**Description of the task**
Copy the records that follow exactly, leaving nothing out.

Task inputs Block Start

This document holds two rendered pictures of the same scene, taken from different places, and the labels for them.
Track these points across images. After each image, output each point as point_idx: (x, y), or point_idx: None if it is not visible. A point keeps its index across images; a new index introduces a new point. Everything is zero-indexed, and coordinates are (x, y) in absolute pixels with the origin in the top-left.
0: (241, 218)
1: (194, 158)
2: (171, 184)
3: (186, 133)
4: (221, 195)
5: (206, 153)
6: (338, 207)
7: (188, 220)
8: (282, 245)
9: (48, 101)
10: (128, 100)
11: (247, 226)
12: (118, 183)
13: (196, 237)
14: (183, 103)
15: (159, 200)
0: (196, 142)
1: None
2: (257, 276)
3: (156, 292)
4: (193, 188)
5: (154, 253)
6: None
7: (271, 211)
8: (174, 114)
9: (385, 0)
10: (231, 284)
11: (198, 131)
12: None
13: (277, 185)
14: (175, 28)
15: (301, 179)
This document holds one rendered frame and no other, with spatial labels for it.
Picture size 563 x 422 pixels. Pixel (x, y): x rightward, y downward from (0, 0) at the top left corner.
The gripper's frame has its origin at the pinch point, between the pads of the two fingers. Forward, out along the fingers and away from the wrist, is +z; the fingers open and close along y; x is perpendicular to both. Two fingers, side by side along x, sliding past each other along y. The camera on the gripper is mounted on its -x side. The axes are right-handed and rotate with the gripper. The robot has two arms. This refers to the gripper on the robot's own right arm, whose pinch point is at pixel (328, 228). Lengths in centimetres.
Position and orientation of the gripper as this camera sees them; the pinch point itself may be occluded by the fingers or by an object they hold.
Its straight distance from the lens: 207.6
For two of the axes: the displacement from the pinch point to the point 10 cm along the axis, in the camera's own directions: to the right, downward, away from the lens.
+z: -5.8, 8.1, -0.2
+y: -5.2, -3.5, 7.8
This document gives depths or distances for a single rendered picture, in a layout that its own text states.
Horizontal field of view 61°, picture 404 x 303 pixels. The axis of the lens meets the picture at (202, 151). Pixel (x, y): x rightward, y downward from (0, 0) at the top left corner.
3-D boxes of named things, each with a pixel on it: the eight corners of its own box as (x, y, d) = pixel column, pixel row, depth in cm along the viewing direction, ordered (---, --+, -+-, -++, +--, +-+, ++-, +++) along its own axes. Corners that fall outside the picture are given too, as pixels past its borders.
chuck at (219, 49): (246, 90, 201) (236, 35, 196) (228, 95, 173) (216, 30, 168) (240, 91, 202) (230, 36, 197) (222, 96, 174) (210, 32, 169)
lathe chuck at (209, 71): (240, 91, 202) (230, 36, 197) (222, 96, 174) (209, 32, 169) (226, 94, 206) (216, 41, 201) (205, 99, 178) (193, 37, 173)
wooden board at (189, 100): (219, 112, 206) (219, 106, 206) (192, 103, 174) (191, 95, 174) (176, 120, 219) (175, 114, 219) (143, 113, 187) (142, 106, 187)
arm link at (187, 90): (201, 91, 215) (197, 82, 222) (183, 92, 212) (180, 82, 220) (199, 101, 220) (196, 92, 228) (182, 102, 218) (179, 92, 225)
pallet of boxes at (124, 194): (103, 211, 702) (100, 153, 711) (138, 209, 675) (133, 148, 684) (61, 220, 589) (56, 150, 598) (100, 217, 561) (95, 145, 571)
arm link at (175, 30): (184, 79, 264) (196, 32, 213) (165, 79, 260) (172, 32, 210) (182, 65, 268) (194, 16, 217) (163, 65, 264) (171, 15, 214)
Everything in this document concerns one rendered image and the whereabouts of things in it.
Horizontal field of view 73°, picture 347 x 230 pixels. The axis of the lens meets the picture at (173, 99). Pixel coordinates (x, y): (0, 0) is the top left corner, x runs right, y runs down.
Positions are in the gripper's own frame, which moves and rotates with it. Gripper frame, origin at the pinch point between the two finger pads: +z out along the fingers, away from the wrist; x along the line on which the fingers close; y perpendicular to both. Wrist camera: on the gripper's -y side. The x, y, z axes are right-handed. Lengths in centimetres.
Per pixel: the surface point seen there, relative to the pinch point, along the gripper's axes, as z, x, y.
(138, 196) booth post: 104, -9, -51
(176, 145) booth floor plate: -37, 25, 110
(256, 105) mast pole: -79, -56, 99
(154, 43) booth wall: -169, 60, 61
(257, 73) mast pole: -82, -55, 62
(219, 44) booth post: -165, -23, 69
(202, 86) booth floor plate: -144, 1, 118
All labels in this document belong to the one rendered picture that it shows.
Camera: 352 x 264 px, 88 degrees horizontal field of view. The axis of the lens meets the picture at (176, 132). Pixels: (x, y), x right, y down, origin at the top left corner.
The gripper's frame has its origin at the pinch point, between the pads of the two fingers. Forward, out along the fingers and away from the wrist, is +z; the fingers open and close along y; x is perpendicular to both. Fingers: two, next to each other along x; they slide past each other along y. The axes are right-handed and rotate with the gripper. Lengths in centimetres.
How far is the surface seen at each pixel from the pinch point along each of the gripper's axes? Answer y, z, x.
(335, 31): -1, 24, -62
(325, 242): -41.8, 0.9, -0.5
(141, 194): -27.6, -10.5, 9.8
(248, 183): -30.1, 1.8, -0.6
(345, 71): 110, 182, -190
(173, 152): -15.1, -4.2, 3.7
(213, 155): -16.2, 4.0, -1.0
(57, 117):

Task inputs Block End

**Task answer**
This document holds two rendered pictures of the same scene, taken from different places, and the labels for them.
Track these points across images. After each image, output each point as point_idx: (x, y), or point_idx: None if it is not visible. A point keeps its index across images; a new index introduces a new point. Everything is zero-indexed, and coordinates are (x, y) in absolute pixels with the origin in the top-left.
0: (241, 218)
1: (194, 158)
2: (171, 184)
3: (186, 133)
4: (221, 195)
5: (206, 153)
6: (338, 207)
7: (188, 220)
8: (282, 245)
9: (48, 101)
10: (128, 100)
11: (247, 226)
12: (118, 183)
13: (196, 237)
14: (183, 103)
15: (159, 200)
0: (196, 142)
1: None
2: (257, 276)
3: (156, 292)
4: (193, 188)
5: (154, 253)
6: None
7: (271, 211)
8: (174, 114)
9: (385, 0)
10: (231, 284)
11: (198, 131)
12: None
13: (277, 185)
14: (175, 28)
15: (301, 179)
This document holds one rendered frame and no other, with spatial labels for it.
Picture size 563 x 422 pixels. Pixel (x, y): x rightward, y downward from (0, 0) at the top left corner.
The gripper's frame has its origin at the pinch point, between the pads of the two fingers. Forward, out along the fingers and away from the wrist, is +z; the fingers open and close along y; x is perpendicular to both. Two fingers, side by side along x, sliding past each other along y. The camera on the gripper is mounted on its -x side. The axes are right-handed and rotate with the gripper. The robot has two arms. This refers to the gripper on the robot's own right arm, whose pinch point is at pixel (328, 228). Lengths in centimetres.
Position and orientation of the gripper as this camera sees them; the pinch point itself may be occluded by the fingers or by an object they hold.
Its straight distance from the lens: 207.6
For two of the axes: the displacement from the pinch point to the point 10 cm along the axis, in the camera's own directions: to the right, downward, away from the lens.
+z: -5.8, 8.1, -0.2
+y: -5.2, -3.5, 7.8
This document gives depths or distances for a single rendered picture, in a layout that its own text states.
Horizontal field of view 61°, picture 404 x 303 pixels. The axis of the lens meets the picture at (202, 151). Pixel (x, y): x rightward, y downward from (0, 0) at the top left corner.
3-D boxes of named things, each with a pixel on it: the eight corners of its own box as (x, y, d) = pixel column, pixel row, depth in cm along the viewing direction, ordered (---, --+, -+-, -++, +--, +-+, ++-, +++) along its own axes. Corners that fall outside the picture are given too, as pixels past its borders.
chuck at (219, 49): (246, 90, 201) (236, 35, 196) (228, 95, 173) (216, 30, 168) (240, 91, 202) (230, 36, 197) (222, 96, 174) (210, 32, 169)
lathe chuck at (209, 71): (240, 91, 202) (230, 36, 197) (222, 96, 174) (209, 32, 169) (226, 94, 206) (216, 41, 201) (205, 99, 178) (193, 37, 173)
wooden board at (189, 100): (219, 112, 206) (219, 106, 206) (192, 103, 174) (191, 95, 174) (176, 120, 219) (175, 114, 219) (143, 113, 187) (142, 106, 187)
arm link at (187, 90): (201, 91, 215) (197, 82, 222) (183, 92, 212) (180, 82, 220) (199, 101, 220) (196, 92, 228) (182, 102, 218) (179, 92, 225)
pallet of boxes at (124, 194): (103, 211, 702) (100, 153, 711) (138, 209, 675) (133, 148, 684) (61, 220, 589) (56, 150, 598) (100, 217, 561) (95, 145, 571)
arm link at (175, 30): (184, 79, 264) (196, 32, 213) (165, 79, 260) (172, 32, 210) (182, 65, 268) (194, 16, 217) (163, 65, 264) (171, 15, 214)
Everything in this document concerns one rendered image and the whereabouts of things in it.
Horizontal field of view 73°, picture 347 x 230 pixels. The axis of the lens meets the picture at (173, 99). Pixel coordinates (x, y): (0, 0) is the top left corner, x runs right, y runs down.
Positions are in the gripper's own frame, which moves and rotates with it. Gripper frame, origin at the pinch point between the two finger pads: +z out along the fingers, away from the wrist; x along the line on which the fingers close; y perpendicular to both. Wrist camera: on the gripper's -y side. The x, y, z axes are right-handed. Lengths in centimetres.
Per pixel: the surface point seen there, relative to the pinch point, along the gripper's axes, as z, x, y.
(138, 196) booth post: 104, -9, -51
(176, 145) booth floor plate: -37, 25, 110
(256, 105) mast pole: -79, -56, 99
(154, 43) booth wall: -169, 60, 61
(257, 73) mast pole: -82, -55, 62
(219, 44) booth post: -165, -23, 69
(202, 86) booth floor plate: -144, 1, 118
All labels in this document belong to the one rendered picture that it shows.
Camera: 352 x 264 px, 88 degrees horizontal field of view. The axis of the lens meets the picture at (176, 132). Pixels: (x, y), x right, y down, origin at the top left corner.
The gripper's frame has its origin at the pinch point, between the pads of the two fingers. Forward, out along the fingers and away from the wrist, is +z; the fingers open and close along y; x is perpendicular to both. Fingers: two, next to each other along x; they slide past each other along y. The axes are right-handed and rotate with the gripper. Lengths in centimetres.
How far is the surface seen at each pixel from the pinch point along each of the gripper's axes? Answer y, z, x.
(335, 31): -1, 24, -62
(325, 242): -41.8, 0.9, -0.5
(141, 194): -27.6, -10.5, 9.8
(248, 183): -30.1, 1.8, -0.6
(345, 71): 110, 182, -190
(173, 152): -15.1, -4.2, 3.7
(213, 155): -16.2, 4.0, -1.0
(57, 117):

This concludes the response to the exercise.